Task goal =>
All of the entries below must be copied out exactly.

────────

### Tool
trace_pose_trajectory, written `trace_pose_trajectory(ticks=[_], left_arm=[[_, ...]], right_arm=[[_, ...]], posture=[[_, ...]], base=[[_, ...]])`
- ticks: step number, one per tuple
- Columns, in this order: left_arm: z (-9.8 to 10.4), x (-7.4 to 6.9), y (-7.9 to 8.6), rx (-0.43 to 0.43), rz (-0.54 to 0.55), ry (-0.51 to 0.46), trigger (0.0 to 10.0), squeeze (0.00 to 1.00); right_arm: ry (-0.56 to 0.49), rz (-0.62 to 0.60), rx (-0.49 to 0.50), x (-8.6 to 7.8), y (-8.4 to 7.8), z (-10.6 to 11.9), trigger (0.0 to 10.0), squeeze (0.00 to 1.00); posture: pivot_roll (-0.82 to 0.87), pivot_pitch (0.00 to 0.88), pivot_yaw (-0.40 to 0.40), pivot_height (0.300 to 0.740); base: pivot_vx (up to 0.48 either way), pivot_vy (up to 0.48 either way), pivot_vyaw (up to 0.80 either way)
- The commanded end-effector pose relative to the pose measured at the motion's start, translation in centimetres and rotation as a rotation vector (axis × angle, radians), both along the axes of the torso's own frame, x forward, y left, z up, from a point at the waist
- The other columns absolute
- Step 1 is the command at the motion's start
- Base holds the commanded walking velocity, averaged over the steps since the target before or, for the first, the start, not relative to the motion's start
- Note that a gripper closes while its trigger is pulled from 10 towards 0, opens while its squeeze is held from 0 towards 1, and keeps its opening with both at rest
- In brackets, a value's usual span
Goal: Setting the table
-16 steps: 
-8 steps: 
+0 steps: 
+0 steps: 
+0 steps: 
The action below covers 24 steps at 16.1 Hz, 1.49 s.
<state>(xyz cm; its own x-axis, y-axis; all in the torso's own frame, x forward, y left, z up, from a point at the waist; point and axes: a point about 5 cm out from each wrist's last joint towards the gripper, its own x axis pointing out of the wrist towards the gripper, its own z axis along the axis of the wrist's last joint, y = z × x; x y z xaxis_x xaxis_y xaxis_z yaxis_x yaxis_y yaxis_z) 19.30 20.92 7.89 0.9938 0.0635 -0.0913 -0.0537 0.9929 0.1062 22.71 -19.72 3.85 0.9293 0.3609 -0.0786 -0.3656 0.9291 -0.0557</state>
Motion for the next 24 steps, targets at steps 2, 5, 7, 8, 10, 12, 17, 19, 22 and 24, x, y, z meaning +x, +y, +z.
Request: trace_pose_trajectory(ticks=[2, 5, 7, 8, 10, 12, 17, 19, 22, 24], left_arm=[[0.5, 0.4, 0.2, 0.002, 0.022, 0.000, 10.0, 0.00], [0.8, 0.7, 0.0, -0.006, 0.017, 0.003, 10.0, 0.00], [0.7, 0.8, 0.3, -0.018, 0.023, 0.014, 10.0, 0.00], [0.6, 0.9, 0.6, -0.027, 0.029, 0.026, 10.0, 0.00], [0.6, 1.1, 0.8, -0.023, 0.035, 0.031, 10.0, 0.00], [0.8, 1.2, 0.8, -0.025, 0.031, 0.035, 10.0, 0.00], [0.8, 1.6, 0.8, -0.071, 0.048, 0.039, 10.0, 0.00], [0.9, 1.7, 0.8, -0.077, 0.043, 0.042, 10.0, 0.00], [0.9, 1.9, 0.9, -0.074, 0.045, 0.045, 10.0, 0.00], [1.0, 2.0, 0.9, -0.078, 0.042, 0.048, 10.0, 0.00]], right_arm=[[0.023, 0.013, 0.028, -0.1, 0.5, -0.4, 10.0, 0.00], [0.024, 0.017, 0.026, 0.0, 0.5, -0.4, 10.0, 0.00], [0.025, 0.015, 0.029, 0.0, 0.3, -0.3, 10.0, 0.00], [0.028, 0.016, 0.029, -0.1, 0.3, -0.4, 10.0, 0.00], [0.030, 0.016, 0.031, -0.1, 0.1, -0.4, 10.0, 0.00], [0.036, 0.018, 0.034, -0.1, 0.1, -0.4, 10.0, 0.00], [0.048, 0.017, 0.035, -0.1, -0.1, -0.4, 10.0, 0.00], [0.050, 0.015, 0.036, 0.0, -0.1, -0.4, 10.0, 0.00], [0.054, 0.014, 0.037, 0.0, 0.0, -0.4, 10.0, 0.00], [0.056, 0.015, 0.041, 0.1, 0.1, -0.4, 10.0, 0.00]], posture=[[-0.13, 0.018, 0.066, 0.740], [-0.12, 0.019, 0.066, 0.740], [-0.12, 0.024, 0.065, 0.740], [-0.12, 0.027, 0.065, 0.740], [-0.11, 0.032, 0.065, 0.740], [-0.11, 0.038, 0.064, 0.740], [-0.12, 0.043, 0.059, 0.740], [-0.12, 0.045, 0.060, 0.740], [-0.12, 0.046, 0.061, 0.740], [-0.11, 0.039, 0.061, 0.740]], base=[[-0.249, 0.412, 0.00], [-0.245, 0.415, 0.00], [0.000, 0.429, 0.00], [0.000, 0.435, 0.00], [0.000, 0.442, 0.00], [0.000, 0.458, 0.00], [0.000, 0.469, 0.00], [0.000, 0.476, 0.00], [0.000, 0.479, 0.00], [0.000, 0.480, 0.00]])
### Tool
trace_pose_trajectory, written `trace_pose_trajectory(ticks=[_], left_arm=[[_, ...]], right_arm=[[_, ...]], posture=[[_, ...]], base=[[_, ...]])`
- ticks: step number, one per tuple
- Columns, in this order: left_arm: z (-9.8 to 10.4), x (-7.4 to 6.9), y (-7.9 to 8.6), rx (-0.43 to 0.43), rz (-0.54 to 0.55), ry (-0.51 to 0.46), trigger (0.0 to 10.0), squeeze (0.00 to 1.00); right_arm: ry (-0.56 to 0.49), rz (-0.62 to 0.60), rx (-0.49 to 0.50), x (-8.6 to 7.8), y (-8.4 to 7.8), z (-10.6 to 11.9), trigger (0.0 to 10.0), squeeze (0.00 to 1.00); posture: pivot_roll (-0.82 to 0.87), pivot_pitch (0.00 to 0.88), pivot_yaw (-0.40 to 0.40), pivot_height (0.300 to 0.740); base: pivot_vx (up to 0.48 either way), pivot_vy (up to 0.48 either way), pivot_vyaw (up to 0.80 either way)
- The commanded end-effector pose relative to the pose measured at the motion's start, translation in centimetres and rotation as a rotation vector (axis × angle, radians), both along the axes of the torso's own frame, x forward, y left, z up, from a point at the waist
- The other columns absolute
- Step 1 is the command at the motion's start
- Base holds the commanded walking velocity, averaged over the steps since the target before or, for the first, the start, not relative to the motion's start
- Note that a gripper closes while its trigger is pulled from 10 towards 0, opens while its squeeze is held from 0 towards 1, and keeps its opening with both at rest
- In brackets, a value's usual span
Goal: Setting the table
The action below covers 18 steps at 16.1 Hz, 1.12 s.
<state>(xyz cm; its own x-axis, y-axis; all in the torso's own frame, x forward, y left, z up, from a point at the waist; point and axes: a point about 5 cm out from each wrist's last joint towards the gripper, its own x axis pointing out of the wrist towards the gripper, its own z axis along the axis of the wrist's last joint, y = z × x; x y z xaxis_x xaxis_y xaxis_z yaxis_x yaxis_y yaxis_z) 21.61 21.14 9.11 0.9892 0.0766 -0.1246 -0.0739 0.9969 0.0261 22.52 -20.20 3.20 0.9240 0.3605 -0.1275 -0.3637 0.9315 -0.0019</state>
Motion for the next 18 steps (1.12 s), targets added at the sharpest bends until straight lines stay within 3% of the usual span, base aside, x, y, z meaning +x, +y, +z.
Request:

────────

Response =>
### Tool
trace_pose_trajectory, written `trace_pose_trajectory(ticks=[_], left_arm=[[_, ...]], right_arm=[[_, ...]], posture=[[_, ...]], base=[[_, ...]])`
- ticks: step number, one per tuple
- Columns, in this order: left_arm: z (-9.8 to 10.4), x (-7.4 to 6.9), y (-7.9 to 8.6), rx (-0.43 to 0.43), rz (-0.54 to 0.55), ry (-0.51 to 0.46), trigger (0.0 to 10.0), squeeze (0.00 to 1.00); right_arm: ry (-0.56 to 0.49), rz (-0.62 to 0.60), rx (-0.49 to 0.50), x (-8.6 to 7.8), y (-8.4 to 7.8), z (-10.6 to 11.9), trigger (0.0 to 10.0), squeeze (0.00 to 1.00); posture: pivot_roll (-0.82 to 0.87), pivot_pitch (0.00 to 0.88), pivot_yaw (-0.40 to 0.40), pivot_height (0.300 to 0.740); base: pivot_vx (up to 0.48 either way), pivot_vy (up to 0.48 either way), pivot_vyaw (up to 0.80 either way)
- The commanded end-effector pose relative to the pose measured at the motion's start, translation in centimetres and rotation as a rotation vector (axis × angle, radians), both along the axes of the torso's own frame, x forward, y left, z up, from a point at the waist
- The other columns absolute
- Step 1 is the command at the motion's start
- Base holds the commanded walking velocity, averaged over the steps since the target before or, for the first, the start, not relative to the motion's start
- Note that a gripper closes while its trigger is pulled from 10 towards 0, opens while its squeeze is held from 0 towards 1, and keeps its opening with both at rest
- In brackets, a value's usual span
Goal: Setting the table
-16 steps: 
-8 steps: 
+0 steps: 
+0 steps: 
+0 steps: 
The action below covers 24 steps at 16.1 Hz, 1.49 s.
<state>(xyz cm; its own x-axis, y-axis; all in the torso's own frame, x forward, y left, z up, from a point at the waist; point and axes: a point about 5 cm out from each wrist's last joint towards the gripper, its own x axis pointing out of the wrist towards the gripper, its own z axis along the axis of the wrist's last joint, y = z × x; x y z xaxis_x xaxis_y xaxis_z yaxis_x yaxis_y yaxis_z) 19.30 20.92 7.89 0.9938 0.0635 -0.0913 -0.0537 0.9929 0.1062 22.71 -19.72 3.85 0.9293 0.3609 -0.0786 -0.3656 0.9291 -0.0557</state>
Motion for the next 24 steps, targets at steps 2, 5, 7, 8, 10, 12, 17, 19, 22 and 24, x, y, z meaning +x, +y, +z.
Request: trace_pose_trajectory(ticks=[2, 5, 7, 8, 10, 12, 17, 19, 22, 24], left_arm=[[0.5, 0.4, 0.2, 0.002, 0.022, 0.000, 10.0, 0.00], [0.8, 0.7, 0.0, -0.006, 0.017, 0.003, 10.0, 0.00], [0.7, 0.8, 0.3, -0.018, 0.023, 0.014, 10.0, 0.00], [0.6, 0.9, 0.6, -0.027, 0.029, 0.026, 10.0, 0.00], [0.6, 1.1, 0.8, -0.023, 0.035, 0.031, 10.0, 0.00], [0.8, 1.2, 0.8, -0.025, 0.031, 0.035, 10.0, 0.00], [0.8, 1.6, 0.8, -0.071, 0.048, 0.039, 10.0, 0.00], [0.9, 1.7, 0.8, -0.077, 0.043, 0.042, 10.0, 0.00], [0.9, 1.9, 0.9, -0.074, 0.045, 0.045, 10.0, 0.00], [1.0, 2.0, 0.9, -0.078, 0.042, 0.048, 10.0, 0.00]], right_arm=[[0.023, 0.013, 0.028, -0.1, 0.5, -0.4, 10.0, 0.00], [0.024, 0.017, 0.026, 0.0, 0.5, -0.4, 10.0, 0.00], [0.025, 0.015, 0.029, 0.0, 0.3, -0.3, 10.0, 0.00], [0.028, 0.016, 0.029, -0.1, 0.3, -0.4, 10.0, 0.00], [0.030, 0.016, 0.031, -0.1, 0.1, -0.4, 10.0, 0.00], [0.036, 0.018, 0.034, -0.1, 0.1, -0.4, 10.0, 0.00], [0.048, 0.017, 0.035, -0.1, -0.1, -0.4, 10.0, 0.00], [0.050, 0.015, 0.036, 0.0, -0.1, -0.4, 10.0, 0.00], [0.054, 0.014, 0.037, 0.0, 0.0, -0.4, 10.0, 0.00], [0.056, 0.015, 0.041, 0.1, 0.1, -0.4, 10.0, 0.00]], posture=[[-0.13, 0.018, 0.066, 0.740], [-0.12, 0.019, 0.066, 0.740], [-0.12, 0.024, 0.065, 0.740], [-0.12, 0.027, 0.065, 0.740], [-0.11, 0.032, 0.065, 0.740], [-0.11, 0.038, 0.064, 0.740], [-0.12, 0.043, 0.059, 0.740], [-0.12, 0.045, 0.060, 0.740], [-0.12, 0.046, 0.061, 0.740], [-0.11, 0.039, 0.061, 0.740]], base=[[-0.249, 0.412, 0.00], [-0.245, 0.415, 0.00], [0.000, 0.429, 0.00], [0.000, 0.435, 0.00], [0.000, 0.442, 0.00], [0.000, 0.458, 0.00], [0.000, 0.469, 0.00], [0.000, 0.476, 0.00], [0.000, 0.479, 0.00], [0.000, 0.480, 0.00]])
### Tool
trace_pose_trajectory, written `trace_pose_trajectory(ticks=[_], left_arm=[[_, ...]], right_arm=[[_, ...]], posture=[[_, ...]], base=[[_, ...]])`
- ticks: step number, one per tuple
- Columns, in this order: left_arm: z (-9.8 to 10.4), x (-7.4 to 6.9), y (-7.9 to 8.6), rx (-0.43 to 0.43), rz (-0.54 to 0.55), ry (-0.51 to 0.46), trigger (0.0 to 10.0), squeeze (0.00 to 1.00); right_arm: ry (-0.56 to 0.49), rz (-0.62 to 0.60), rx (-0.49 to 0.50), x (-8.6 to 7.8), y (-8.4 to 7.8), z (-10.6 to 11.9), trigger (0.0 to 10.0), squeeze (0.00 to 1.00); posture: pivot_roll (-0.82 to 0.87), pivot_pitch (0.00 to 0.88), pivot_yaw (-0.40 to 0.40), pivot_height (0.300 to 0.740); base: pivot_vx (up to 0.48 either way), pivot_vy (up to 0.48 either way), pivot_vyaw (up to 0.80 either way)
- The commanded end-effector pose relative to the pose measured at the motion's start, translation in centimetres and rotation as a rotation vector (axis × angle, radians), both along the axes of the torso's own frame, x forward, y left, z up, from a point at the waist
- The other columns absolute
- Step 1 is the command at the motion's start
- Base holds the commanded walking velocity, averaged over the steps since the target before or, for the first, the start, not relative to the motion's start
- Note that a gripper closes while its trigger is pulled from 10 towards 0, opens while its squeeze is held from 0 towards 1, and keeps its opening with both at rest
- In brackets, a value's usual span
Goal: Setting the table
The action below covers 18 steps at 16.1 Hz, 1.12 s.
<state>(xyz cm; its own x-axis, y-axis; all in the torso's own frame, x forward, y left, z up, from a point at the waist; point and axes: a point about 5 cm out from each wrist's last joint towards the gripper, its own x axis pointing out of the wrist towards the gripper, its own z axis along the axis of the wrist's last joint, y = z × x; x y z xaxis_x xaxis_y xaxis_z yaxis_x yaxis_y yaxis_z) 21.61 21.14 9.11 0.9892 0.0766 -0.1246 -0.0739 0.9969 0.0261 22.52 -20.20 3.20 0.9240 0.3605 -0.1275 -0.3637 0.9315 -0.0019</state>
Motion for the next 18 steps (1.12 s), targets added at the sharpest bends until straight lines stay within 3% of the usual span, base aside, x, y, z meaning +x, +y, +z.
Request:

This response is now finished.